# The Joy of Streaming#1 Expurgating



## Ludwig Schon (10 mo ago)

C: The expurgated version!

P: (exploding) The EXPURGATED version of 'Olsen's Standard Book of British Birds'?!?!?!?!?

C: (desperately) The one without the gannet!

P: The one without the gannet-!!! They've ALL got the gannet!! It's a Standard British Bird, the gannet, it's in all the books!!!

C: (insistent) Well, I don't like them...they wet their nests.

P: (furious) All right!
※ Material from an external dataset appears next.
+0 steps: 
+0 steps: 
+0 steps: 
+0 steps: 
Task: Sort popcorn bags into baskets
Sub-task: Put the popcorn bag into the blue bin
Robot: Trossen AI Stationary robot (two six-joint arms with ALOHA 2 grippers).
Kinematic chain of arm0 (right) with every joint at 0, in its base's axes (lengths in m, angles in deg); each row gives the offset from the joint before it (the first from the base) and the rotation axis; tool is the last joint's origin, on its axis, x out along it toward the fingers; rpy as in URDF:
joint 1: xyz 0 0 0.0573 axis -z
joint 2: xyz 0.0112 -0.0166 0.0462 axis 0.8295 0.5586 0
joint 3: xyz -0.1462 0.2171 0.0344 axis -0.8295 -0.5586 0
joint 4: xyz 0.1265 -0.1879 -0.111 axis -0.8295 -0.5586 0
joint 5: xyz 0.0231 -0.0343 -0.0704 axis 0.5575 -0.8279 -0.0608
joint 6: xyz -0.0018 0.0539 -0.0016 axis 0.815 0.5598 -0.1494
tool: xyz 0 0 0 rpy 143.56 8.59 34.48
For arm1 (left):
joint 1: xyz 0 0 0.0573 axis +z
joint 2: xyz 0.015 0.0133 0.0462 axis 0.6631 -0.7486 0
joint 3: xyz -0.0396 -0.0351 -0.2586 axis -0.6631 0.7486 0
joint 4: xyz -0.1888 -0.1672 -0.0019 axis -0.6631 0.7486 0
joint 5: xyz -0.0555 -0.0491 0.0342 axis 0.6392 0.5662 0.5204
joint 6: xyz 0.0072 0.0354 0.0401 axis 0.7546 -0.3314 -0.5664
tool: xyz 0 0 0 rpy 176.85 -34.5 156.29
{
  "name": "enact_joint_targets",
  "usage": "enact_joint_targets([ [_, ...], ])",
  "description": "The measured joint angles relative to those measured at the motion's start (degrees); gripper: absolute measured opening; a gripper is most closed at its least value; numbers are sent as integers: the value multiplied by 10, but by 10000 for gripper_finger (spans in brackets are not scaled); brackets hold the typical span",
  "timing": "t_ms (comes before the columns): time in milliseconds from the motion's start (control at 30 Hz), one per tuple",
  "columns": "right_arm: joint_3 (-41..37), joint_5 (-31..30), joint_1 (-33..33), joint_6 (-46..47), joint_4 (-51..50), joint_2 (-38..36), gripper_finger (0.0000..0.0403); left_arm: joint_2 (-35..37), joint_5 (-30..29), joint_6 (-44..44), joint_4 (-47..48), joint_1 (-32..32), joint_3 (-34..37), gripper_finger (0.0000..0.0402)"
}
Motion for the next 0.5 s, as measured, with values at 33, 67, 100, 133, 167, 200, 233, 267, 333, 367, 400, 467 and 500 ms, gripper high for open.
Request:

I'll remove it!! (rrrip!) Any other birds you don't like?!

I'm sure we all know and love the above scene with John Cleese's enraged bookseller and Marty Feldman's demanding customer.






Some of you will think this sacrilege, but like Marty I too have recently taking to expurgating passages/movements/sections/songs from albums, while downloading them on iTunes.

For instance, while I love Shostakovich's Symphony 15, I absolutely hate the first movement with its carnivalesque circus-dirge. My opinion of Shostakovich, Järvi/GSO and above all my ears are greatly enhanced, on account of this expurgating.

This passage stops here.